Socioeconomic status 
Those with lower socioeconomic status are vulnerable to engage in unhealthy behaviors, develop medical problems, and struggle accessing health care. Lower socioeconomic households are more likely to face overcrowding, lack of mobility, lack of basic amenities, and low health literacy. Those with lower socioeconomic status are more likely to witness violence in their neighborhood, have instability in their routines, and struggle with mental health due to emotional distress. Because of this, they are more likely to use substances and less likely to venture out of their home, engage in physical activity, eat healthily, and have a regular mealtime routine. Some of these households are non-white minorities, who can experience an additional linguistic barrier and lack of awareness of medical services. Non-white minorities can also experience deliberate or subconscious racism in healthcare on an institutional and personal level.
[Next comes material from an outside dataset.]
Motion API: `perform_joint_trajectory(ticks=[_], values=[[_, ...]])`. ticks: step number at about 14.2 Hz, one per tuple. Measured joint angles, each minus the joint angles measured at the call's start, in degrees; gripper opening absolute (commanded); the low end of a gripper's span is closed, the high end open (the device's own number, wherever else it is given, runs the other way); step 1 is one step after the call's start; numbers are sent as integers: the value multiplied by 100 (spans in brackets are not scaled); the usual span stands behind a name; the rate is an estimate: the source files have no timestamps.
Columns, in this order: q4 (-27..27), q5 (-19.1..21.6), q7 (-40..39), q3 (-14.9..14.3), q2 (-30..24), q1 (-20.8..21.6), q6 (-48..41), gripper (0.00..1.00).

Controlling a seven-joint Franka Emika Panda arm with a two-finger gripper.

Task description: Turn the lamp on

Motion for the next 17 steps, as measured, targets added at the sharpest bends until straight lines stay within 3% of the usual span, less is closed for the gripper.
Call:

These can lead to quicker diagnoses based on stereotypes as well as presumptions of lifestyle (i.e. drug abuse, intelligence level, etc). These assumptions have been associated with less preventative healthcare offered to them, such as screenings or vaccinations. Historical events such as the Tuskegee and Guatemala experiments have contributed to a lack of trust in healthcare, discouraging minorities from seeking medical assistance. These disadvantages prevent families from implementing healthy lifestyle changes that NCD treatment calls for.

Healthcare has become increasingly expensive as technology has advanced, giving those with a greater income an advantage of affording more healthcare. In countries that do not have universal health care such as the US, individuals who are under or uninsured are less inclined to get tests, treatments, etc. Over half of US adults have not being able to pay medical bills, delayed care because of cost, went underinsured at some point in their life, or are currently uninsured. People with lower socioeconomic status have increased financial uncertainties and multiple stressors, exacerbating their burden to access health care.

Future research 
Providers should be comfortable creating individualized interventions for their patients when implementing lifestyle changes. Motivational tactics have been explored to aid a patient's adherence to NCD lifestyle changes, but more interventions and research are needed. There are currently no studies that analyze the effect of introducing to the taxonomy of burden in health practices. There is also no standard to measure the quality of interactions between doctors and patients, with limited research on grading healthcare interactions beyond being "good" or "bad". There is also limited research on the effectiveness of online healthcare communities.